● EXERCISE OBJECTIVE: Copy each line of the following material that has the string "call".
Content starts
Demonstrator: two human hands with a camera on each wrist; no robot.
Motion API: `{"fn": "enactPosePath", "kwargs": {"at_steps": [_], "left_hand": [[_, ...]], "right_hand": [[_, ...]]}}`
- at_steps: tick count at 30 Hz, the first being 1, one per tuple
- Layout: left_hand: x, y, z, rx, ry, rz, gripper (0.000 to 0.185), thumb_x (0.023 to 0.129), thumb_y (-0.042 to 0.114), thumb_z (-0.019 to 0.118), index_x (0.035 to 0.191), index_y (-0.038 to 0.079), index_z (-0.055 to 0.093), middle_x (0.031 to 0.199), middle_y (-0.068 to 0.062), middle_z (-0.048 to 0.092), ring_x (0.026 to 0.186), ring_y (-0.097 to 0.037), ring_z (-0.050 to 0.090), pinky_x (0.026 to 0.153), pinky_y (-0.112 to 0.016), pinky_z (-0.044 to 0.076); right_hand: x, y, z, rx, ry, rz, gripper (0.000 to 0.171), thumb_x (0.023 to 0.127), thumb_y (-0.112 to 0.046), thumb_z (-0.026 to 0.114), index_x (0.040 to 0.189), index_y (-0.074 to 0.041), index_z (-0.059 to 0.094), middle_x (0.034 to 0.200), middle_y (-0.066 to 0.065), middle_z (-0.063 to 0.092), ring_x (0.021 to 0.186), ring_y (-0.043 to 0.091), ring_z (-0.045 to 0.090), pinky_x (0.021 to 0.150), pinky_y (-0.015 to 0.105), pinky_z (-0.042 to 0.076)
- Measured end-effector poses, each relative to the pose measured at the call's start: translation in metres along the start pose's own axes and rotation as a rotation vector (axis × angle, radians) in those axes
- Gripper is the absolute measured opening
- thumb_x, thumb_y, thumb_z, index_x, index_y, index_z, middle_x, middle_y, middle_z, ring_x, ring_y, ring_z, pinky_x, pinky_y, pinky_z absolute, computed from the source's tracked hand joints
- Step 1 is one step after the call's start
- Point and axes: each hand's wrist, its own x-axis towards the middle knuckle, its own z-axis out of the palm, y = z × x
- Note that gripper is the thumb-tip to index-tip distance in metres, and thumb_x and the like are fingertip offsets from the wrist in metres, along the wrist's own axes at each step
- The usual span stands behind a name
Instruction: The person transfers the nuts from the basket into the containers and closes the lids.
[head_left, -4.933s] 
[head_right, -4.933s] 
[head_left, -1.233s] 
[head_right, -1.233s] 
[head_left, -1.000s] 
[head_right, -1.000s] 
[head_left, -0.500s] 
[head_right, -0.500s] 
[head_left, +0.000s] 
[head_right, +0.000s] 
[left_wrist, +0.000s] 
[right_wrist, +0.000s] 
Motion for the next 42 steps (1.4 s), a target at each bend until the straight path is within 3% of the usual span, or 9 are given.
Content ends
● RESPONSE:
- Measured end-effector poses, each relative to the pose measured at the call's start: translation in metres along the start pose's own axes and rotation as a rotation vector (axis × angle, radians) in those axes
- Step 1 is one step after the call's start

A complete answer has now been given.